In that environment, independence matters because the “best” solution is rarely the same for two households. One person wants maximum long-term care leverage. Another wants premium guarantees and a value-return feature if care is never needed. Another wants to reposition assets rather than add a new monthly premium. Your broker’s job is to map these goals to the most appropriate plan type, then shop the carriers that best match your profile.
At Diversified Insurance Brokers, our long term care process typically includes:
1) Education without overwhelm. We help you understand what long term care insurance pays for (and what it doesn’t), how benefit triggers work, and why long term care is different from medical insurance. If you want the “trigger” basics, start with Activities of Daily Living, since ADLs (and cognitive impairment) are the foundation of most benefit eligibility.
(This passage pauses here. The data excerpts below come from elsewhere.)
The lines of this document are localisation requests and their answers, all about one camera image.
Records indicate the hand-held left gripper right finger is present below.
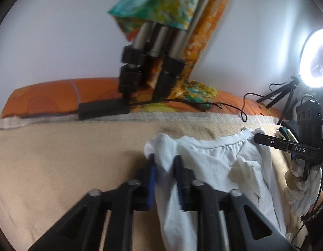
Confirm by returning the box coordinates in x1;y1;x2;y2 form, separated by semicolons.
173;155;296;251

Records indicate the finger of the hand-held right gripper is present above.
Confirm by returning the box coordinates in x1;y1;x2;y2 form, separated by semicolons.
254;133;323;158

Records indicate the orange patterned mattress sheet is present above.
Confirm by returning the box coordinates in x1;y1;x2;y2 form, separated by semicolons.
0;78;282;120

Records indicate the person's right hand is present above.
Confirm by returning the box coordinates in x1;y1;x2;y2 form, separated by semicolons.
284;158;323;216

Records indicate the beige blanket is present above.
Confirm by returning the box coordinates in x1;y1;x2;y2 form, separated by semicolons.
0;112;291;251

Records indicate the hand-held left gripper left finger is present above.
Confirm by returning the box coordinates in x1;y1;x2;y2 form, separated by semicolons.
28;154;158;251

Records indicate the folded tripod with colourful cloth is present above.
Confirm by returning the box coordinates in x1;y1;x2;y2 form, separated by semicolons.
147;0;238;104

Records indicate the dark green garment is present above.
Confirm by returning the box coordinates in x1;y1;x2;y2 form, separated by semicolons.
279;126;296;143

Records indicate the white t-shirt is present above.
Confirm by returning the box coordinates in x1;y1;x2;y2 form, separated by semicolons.
143;127;287;251

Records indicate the person's right forearm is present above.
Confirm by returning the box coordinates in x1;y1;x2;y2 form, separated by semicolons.
304;191;323;251

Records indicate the teal and yellow scarf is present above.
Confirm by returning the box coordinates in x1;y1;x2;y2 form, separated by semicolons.
107;0;207;41

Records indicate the black ring light tripod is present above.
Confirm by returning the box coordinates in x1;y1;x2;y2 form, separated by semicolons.
256;76;301;126

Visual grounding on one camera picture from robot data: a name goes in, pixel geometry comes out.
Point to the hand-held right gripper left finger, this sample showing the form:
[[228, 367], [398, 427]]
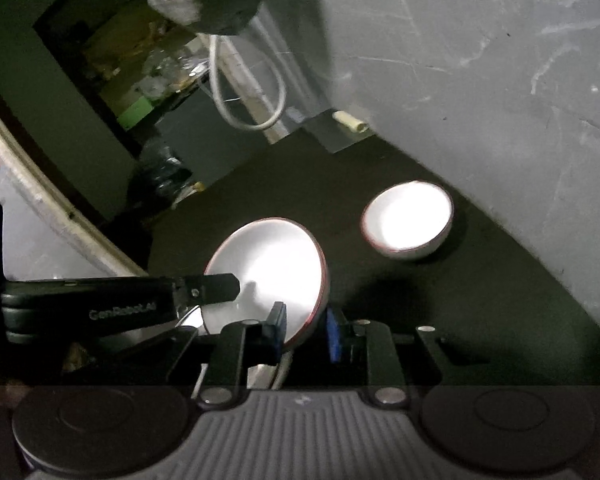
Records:
[[279, 327]]

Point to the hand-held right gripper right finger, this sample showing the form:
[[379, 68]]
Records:
[[334, 335]]

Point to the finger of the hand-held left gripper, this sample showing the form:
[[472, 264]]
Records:
[[210, 288]]

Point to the large steel plate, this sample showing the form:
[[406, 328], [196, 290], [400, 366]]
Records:
[[189, 320]]

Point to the white rimmed bowl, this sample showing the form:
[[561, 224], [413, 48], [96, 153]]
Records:
[[407, 222], [270, 270]]

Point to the black plastic bag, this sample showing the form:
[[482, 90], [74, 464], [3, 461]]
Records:
[[162, 170]]

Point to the grey cabinet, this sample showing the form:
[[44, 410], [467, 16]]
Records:
[[195, 130]]

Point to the green box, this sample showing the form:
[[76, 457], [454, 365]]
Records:
[[135, 112]]

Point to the small cream cylinder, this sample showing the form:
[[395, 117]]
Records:
[[350, 121]]

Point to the pile of clear packets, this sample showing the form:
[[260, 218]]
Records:
[[165, 70]]

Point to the pale door frame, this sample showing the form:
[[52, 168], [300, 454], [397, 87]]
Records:
[[55, 210]]

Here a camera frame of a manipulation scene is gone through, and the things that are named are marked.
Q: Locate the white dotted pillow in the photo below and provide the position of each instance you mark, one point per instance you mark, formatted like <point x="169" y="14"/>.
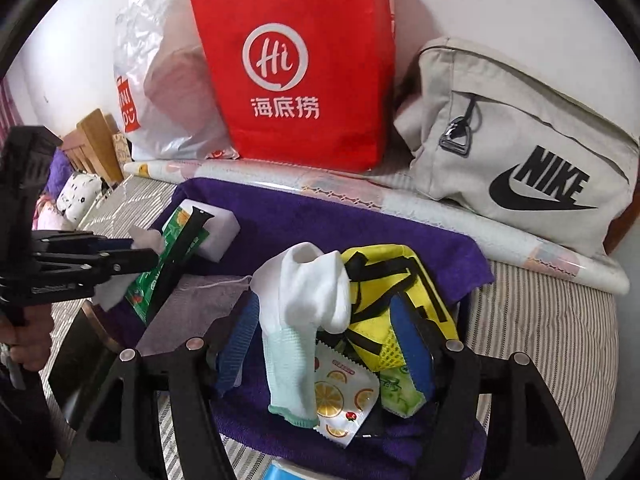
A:
<point x="80" y="197"/>

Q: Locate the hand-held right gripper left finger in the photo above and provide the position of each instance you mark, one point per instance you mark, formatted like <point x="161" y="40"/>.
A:
<point x="237" y="345"/>

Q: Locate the blue cardboard box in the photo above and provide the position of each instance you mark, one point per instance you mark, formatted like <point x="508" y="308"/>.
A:
<point x="287" y="474"/>

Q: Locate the striped mattress pad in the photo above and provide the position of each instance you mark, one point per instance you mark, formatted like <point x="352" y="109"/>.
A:
<point x="540" y="320"/>

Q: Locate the purple plush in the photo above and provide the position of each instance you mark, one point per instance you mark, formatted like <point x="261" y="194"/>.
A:
<point x="57" y="170"/>

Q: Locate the wooden headboard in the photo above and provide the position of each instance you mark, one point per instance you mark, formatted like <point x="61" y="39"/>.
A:
<point x="97" y="145"/>

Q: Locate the green sachet packet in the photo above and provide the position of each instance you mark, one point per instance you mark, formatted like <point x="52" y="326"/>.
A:
<point x="150" y="285"/>

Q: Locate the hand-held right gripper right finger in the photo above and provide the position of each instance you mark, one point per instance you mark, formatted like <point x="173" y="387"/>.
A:
<point x="410" y="350"/>

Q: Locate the dark tin box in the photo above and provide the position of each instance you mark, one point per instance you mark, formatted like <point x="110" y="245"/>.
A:
<point x="75" y="360"/>

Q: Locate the colourful printed blanket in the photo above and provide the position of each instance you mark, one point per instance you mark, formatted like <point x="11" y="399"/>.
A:
<point x="50" y="215"/>

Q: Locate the rolled printed paper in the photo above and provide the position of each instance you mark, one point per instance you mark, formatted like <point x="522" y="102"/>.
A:
<point x="425" y="207"/>

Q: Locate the white plastic shopping bag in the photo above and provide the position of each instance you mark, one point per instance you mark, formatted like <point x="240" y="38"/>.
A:
<point x="160" y="85"/>

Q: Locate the white fruit print snack packet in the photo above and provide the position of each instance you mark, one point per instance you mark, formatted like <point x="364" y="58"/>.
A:
<point x="340" y="390"/>

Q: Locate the red paper bag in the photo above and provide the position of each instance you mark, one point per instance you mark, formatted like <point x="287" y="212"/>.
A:
<point x="310" y="35"/>

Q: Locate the white tissue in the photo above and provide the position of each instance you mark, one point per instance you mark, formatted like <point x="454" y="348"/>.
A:
<point x="147" y="240"/>

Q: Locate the white sock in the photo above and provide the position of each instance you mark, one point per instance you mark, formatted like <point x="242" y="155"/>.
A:
<point x="290" y="360"/>

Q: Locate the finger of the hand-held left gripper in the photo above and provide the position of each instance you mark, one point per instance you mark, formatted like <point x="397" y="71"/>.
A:
<point x="85" y="242"/>
<point x="110" y="264"/>

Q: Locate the person's left forearm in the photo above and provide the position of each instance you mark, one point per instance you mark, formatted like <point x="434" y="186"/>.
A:
<point x="25" y="425"/>

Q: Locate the grey sports bag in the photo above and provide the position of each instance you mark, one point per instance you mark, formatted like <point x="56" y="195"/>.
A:
<point x="525" y="125"/>

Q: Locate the green tissue pack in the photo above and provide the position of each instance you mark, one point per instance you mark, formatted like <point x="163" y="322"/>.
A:
<point x="400" y="392"/>

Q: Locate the person's left hand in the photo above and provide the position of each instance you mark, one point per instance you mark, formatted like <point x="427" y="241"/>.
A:
<point x="35" y="340"/>

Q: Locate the purple towel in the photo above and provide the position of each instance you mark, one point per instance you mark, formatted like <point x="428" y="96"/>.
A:
<point x="320" y="220"/>

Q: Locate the white sponge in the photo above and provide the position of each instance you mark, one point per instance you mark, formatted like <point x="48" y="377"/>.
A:
<point x="222" y="232"/>

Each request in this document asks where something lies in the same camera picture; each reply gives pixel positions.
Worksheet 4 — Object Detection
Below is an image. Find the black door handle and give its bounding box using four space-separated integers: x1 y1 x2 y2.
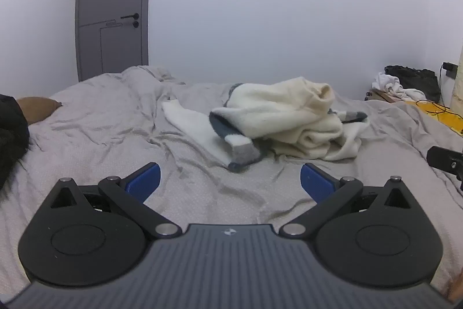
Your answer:
120 13 140 29

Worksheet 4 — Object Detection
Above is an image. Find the white crumpled cloth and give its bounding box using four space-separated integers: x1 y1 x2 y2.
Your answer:
372 72 428 102

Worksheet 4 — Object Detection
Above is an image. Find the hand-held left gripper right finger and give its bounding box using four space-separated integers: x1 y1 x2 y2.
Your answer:
280 163 414 240

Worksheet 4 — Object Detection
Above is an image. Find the brown pillow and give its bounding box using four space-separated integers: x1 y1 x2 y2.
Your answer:
17 97 63 124

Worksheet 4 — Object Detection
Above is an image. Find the wooden nightstand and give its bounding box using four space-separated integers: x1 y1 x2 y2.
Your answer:
365 89 398 103

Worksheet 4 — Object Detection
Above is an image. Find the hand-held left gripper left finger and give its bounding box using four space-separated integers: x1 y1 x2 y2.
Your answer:
49 163 182 240

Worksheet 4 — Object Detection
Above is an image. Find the cream fleece sweater striped trim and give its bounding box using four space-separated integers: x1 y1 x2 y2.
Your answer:
161 76 370 173

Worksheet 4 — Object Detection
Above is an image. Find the black bag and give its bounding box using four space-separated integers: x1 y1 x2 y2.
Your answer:
384 65 441 103

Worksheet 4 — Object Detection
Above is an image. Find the grey bed sheet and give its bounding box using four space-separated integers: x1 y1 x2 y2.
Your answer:
0 65 463 299

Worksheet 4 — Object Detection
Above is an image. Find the black furry cloth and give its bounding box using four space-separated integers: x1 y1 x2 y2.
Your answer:
0 94 30 194

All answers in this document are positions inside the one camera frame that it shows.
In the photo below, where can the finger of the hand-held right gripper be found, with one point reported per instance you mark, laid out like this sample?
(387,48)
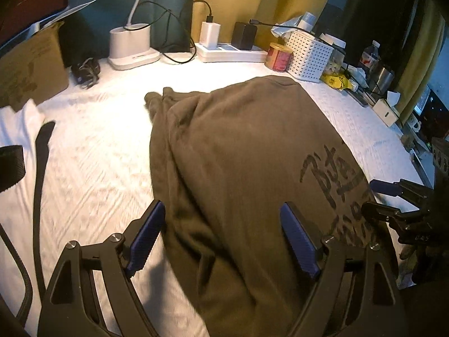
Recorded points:
(375,209)
(382,186)

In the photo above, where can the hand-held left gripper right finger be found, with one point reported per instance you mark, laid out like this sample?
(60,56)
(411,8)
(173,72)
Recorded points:
(300,242)

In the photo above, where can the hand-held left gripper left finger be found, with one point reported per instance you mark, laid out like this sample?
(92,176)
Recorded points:
(145,238)

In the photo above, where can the brown t-shirt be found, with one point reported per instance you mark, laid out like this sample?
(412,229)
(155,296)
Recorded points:
(245,147)

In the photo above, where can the grey stone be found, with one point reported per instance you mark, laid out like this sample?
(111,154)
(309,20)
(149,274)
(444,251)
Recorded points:
(408,142)

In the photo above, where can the small white box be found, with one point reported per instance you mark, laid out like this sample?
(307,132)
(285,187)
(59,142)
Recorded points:
(386,112)

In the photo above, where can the black computer case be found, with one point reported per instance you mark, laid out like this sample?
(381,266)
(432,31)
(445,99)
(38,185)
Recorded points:
(438,119)

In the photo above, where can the computer monitor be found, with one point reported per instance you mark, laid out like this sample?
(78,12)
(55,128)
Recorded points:
(422,100)

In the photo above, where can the white textured table cover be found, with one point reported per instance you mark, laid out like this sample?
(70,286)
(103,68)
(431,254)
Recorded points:
(105,147)

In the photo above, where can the steel tumbler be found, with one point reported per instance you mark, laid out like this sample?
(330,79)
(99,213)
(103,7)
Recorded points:
(384,77)

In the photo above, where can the yellow snack packet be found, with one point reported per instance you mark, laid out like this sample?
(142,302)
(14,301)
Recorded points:
(336,80)

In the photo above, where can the clear plastic bottle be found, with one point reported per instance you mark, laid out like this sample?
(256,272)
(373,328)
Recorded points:
(371,56)

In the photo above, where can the white perforated basket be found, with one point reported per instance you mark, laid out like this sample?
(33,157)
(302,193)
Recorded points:
(308,56)

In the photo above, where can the black webbing piece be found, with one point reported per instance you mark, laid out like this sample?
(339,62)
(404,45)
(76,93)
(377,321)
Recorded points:
(11,166)

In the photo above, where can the jar with white lid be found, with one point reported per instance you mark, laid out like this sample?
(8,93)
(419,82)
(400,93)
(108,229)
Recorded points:
(335,40)

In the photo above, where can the white cloth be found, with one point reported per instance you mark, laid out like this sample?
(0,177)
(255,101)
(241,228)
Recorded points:
(21,126)

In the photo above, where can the dark window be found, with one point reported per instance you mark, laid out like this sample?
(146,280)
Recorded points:
(379,7)

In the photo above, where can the white tissue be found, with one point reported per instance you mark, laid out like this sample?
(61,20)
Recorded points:
(286,28)

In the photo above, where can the white desk lamp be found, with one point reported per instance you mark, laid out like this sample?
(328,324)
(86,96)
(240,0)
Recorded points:
(129,42)

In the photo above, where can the white power strip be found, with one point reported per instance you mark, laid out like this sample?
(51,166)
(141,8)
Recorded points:
(228,54)

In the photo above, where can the black charger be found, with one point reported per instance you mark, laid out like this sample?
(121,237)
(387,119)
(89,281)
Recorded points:
(243,35)

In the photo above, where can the cardboard box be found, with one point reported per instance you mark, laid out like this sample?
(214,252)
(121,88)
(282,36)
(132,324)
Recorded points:
(31,66)

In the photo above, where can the white charger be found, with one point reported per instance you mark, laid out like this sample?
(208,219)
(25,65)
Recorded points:
(210,35)

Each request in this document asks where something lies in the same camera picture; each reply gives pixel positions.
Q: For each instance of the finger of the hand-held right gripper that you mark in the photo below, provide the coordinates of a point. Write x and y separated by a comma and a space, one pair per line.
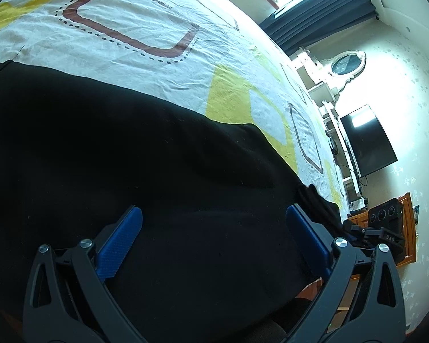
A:
357, 230

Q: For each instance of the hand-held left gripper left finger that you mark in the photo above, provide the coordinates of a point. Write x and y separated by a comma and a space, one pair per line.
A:
121, 237

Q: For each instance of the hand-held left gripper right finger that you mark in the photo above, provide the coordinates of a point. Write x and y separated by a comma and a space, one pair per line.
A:
307, 237

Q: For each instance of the black pants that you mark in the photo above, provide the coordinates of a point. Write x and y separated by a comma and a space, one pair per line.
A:
146, 157

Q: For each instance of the orange wooden cabinet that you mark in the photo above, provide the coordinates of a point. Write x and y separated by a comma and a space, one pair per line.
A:
409, 228

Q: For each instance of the white television stand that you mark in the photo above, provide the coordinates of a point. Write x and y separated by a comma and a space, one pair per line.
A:
345, 157

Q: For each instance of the black television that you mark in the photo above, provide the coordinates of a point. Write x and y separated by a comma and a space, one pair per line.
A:
370, 141

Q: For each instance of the white dressing table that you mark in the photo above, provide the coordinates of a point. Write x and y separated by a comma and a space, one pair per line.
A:
320, 85

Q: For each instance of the oval vanity mirror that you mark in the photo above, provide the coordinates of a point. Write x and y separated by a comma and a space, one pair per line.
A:
346, 64

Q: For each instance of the bed with patterned sheet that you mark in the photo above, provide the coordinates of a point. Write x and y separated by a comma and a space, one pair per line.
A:
128, 18

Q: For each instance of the dark blue curtain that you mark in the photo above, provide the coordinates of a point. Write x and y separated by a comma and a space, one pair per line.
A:
318, 10

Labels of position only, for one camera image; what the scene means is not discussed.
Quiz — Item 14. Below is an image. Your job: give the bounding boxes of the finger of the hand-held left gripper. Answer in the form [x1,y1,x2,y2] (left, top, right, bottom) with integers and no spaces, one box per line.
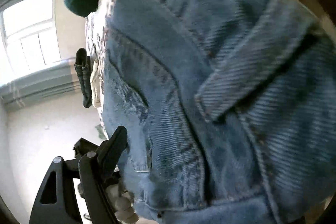
[73,137,105,160]

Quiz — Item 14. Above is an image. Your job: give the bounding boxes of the person's left hand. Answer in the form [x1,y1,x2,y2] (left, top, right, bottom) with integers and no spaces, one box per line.
[106,181,139,224]

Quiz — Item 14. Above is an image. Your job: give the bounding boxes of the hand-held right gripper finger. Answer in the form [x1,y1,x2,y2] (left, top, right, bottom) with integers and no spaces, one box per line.
[29,126,129,224]

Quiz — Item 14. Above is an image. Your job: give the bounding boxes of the light blue denim pants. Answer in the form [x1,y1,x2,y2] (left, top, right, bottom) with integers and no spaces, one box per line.
[101,0,336,224]

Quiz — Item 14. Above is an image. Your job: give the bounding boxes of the barred window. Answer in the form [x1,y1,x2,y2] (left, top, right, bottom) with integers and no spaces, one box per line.
[0,0,63,80]

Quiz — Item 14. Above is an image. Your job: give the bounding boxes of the folded cream pants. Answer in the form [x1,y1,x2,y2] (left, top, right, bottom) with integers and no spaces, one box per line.
[90,56,103,108]

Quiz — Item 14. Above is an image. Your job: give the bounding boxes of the folded dark blue jeans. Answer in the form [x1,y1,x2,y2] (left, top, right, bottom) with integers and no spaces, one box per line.
[74,48,93,109]

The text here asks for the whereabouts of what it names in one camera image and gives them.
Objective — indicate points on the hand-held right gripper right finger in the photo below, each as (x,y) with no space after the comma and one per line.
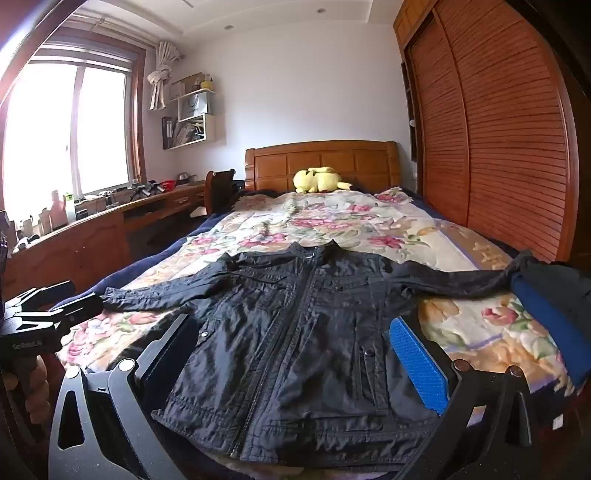
(415,360)

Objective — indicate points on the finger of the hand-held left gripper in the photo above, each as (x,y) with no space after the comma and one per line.
(69,310)
(46,293)

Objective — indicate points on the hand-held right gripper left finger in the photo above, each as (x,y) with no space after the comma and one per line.
(173,355)

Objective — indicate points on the black jacket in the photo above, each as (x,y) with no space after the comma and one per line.
(300,332)

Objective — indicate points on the person's left hand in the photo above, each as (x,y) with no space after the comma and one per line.
(36,387)

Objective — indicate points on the wooden desk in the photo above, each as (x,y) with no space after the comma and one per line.
(69,244)

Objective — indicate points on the green-capped bottle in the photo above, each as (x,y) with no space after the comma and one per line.
(70,207)

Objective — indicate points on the black device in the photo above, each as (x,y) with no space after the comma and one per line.
(145,190)

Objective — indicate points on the blue folded cloth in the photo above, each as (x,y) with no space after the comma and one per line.
(554,323)

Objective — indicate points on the red basket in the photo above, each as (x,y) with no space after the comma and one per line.
(168,186)

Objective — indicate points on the floral blanket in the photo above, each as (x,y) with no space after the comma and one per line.
(323,221)

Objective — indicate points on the dark folded cloth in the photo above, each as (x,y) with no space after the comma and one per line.
(563,277)

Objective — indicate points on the wood-framed window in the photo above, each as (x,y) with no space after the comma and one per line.
(101,129)

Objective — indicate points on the wooden chair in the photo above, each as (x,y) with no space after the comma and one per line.
(221,189)

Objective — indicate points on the metal pot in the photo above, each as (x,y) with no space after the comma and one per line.
(187,178)

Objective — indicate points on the black binders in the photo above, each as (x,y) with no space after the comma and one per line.
(167,133)

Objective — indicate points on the yellow plush toy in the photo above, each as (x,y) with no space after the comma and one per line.
(318,181)

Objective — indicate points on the stack of papers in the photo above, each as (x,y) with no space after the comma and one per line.
(189,134)

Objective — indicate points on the wooden bed headboard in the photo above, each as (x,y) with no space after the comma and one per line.
(277,166)

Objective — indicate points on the white paper bag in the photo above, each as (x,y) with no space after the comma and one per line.
(194,107)

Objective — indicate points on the wooden slatted wardrobe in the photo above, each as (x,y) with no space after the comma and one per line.
(508,138)

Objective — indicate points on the tied cream curtain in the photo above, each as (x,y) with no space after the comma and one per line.
(159,78)

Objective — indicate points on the white wall shelf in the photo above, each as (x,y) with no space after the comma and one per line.
(210,124)

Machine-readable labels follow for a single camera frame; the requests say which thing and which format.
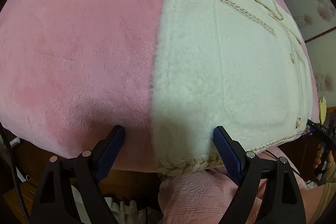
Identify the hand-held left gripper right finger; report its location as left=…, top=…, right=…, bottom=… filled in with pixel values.
left=213, top=126, right=307, bottom=224

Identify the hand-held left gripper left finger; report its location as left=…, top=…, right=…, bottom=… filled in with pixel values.
left=30, top=125, right=125, bottom=224

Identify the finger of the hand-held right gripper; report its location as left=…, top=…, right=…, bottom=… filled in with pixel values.
left=306, top=119, right=319, bottom=135

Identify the white fuzzy braided-trim cardigan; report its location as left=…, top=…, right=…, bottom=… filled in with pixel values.
left=151, top=0, right=319, bottom=177

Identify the person's right forearm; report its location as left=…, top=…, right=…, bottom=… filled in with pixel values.
left=307, top=170, right=336, bottom=224

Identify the person's right hand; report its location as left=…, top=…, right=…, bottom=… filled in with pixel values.
left=313, top=149, right=336, bottom=173

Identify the yellow cloth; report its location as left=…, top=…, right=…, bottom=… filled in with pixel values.
left=318, top=96, right=327, bottom=125

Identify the white plastic bag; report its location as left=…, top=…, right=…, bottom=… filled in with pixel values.
left=105, top=196, right=158, bottom=224

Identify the pink plush bed sheet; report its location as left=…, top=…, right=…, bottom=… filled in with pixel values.
left=0, top=0, right=319, bottom=172

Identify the black braided cable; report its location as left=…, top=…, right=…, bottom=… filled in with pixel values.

2) Benefit design that matches real life. Instead of guessing at daily benefits and benefit periods, we talk through likely care settings, the role of family caregivers, and how you want to protect your retirement assets. Many people get clarity by reading How Much Long Term Care Insurance Do I Need? and then applying that framework to their specific numbers.
3) Carrier shopping based on your profile. Underwriting appetites differ by carrier. The “best” company for one health history may not be the best for another. That’s one of the biggest advantages of using an independent broker rather than a captive agent or a limited appointment model.
4) Clean comparisons across plan types. We compare traditional long term care insurance, hybrid life insurance with long term care benefits, and annuity-based LTC strategies when appropriate—so you can see what you gain and what you trade away with each approach. A practical side-by-side reference is Hybrid Life vs. Traditional LTC Insurance.
5) Application strategy and follow-through. We help you avoid preventable declines, prepare for cognitive phone interviews, gather the right medication and physician details, and position the application so it reflects stability and independence—two of the biggest underwriting themes in LTC.
Why independence matters in long term care planning
Long term care insurance is not a commodity product, even though some websites try to treat it like one. If your “broker” is really tied to one carrier or one product type, you can end up with a design that’s wrong for your goals—or a premium that looks fine now but becomes difficult to sustain later. Independence creates two major advantages that are especially important in long term care planning.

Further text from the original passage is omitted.